WORK ORDER - The required output is the exact run of lines below that opens at the line with "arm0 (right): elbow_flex" and closes at the line with "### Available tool".
[Opening RECORDS PROVIDED section]
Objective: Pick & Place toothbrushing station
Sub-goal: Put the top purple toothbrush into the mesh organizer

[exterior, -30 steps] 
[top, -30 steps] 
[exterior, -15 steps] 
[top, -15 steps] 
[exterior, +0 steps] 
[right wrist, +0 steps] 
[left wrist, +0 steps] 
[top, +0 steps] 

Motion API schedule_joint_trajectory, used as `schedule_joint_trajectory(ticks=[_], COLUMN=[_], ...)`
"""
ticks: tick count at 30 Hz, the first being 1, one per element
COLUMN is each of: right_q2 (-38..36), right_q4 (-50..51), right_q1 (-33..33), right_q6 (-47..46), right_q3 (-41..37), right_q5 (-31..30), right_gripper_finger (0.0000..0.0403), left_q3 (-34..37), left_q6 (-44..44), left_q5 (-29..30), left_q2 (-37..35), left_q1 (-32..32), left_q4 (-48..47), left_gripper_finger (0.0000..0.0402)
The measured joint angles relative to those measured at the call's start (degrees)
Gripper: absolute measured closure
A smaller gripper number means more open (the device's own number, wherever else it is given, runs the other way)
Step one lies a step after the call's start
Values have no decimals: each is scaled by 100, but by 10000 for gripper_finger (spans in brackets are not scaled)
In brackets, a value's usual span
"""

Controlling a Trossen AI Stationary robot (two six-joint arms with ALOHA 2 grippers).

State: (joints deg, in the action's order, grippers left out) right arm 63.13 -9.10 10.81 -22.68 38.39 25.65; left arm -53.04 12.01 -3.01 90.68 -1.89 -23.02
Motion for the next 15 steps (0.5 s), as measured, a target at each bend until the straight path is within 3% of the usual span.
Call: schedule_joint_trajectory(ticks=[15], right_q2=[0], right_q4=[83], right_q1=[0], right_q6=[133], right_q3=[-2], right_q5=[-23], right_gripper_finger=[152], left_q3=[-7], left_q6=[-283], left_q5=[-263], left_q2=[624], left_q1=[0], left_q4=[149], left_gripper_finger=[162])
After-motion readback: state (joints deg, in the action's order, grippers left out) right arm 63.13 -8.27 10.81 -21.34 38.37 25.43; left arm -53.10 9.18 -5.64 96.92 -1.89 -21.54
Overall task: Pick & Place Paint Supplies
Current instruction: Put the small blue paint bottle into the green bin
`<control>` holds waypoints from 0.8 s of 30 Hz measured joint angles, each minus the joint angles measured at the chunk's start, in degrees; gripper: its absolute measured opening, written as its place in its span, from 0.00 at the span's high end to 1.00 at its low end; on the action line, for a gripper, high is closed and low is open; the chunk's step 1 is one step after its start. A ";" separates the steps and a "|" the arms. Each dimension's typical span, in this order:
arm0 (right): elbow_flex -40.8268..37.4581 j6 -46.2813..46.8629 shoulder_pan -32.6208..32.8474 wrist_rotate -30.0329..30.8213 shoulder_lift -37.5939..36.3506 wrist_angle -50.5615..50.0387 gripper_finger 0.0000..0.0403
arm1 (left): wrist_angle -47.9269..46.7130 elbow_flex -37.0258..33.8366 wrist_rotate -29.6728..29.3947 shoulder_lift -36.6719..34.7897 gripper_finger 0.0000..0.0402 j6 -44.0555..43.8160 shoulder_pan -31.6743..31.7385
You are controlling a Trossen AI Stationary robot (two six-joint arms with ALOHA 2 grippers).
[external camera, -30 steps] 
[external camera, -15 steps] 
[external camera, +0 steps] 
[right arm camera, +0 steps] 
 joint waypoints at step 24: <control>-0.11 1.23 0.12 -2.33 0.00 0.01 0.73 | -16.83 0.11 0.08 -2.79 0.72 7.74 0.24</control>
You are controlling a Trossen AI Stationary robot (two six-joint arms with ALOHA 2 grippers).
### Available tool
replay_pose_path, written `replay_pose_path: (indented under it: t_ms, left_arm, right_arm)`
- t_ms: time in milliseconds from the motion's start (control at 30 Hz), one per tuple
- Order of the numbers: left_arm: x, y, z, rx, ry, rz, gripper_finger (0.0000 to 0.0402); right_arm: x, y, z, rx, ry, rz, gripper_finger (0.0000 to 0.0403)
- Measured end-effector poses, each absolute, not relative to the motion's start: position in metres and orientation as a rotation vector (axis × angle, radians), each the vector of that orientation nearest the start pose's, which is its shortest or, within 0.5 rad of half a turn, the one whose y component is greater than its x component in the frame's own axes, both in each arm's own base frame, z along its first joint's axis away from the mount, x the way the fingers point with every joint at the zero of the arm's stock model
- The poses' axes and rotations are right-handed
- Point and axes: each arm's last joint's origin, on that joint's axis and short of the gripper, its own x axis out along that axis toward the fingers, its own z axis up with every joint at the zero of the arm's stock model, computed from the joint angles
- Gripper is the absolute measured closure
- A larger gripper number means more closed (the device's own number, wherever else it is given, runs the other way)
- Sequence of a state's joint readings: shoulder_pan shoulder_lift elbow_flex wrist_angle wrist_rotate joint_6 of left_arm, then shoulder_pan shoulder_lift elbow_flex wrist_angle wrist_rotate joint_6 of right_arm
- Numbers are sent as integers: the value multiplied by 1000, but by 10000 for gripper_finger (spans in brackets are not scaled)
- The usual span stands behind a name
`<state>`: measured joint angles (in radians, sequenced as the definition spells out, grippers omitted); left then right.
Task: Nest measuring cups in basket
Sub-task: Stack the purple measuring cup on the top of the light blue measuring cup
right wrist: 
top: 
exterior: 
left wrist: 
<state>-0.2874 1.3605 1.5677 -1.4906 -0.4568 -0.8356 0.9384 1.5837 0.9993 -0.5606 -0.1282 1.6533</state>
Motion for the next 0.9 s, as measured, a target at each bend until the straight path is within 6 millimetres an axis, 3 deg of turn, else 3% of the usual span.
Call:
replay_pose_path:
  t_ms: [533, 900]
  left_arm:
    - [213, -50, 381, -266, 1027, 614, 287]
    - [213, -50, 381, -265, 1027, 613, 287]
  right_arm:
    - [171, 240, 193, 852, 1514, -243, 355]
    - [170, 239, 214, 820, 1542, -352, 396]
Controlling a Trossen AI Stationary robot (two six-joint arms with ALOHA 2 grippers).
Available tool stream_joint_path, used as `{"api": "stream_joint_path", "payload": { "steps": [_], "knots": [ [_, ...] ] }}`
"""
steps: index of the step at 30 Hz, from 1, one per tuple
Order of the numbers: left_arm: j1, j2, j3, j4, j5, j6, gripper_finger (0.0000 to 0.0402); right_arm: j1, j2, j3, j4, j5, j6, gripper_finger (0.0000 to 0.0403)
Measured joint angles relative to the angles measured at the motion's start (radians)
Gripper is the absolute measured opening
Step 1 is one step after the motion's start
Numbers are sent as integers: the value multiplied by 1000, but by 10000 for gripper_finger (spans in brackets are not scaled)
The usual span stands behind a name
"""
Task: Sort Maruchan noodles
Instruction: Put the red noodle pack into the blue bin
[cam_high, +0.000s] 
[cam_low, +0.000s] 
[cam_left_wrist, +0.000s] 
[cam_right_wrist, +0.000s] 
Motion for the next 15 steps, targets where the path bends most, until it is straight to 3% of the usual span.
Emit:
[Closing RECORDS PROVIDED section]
RESPONSE BOX -
arm0 (right): elbow_flex -40.8268..37.4581 j6 -46.2813..46.8629 shoulder_pan -32.6208..32.8474 wrist_rotate -30.0329..30.8213 shoulder_lift -37.5939..36.3506 wrist_angle -50.5615..50.0387 gripper_finger 0.0000..0.0403
arm1 (left): wrist_angle -47.9269..46.7130 elbow_flex -37.0258..33.8366 wrist_rotate -29.6728..29.3947 shoulder_lift -36.6719..34.7897 gripper_finger 0.0000..0.0402 j6 -44.0555..43.8160 shoulder_pan -31.6743..31.7385
You are controlling a Trossen AI Stationary robot (two six-joint arms with ALOHA 2 grippers).
[external camera, -30 steps] 
[external camera, -15 steps] 
[external camera, +0 steps] 
[right arm camera, +0 steps] 
 joint waypoints at step 24: <control>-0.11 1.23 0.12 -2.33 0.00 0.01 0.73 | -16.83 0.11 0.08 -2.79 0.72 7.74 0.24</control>
You are controlling a Trossen AI Stationary robot (two six-joint arms with ALOHA 2 grippers).
### Available tool

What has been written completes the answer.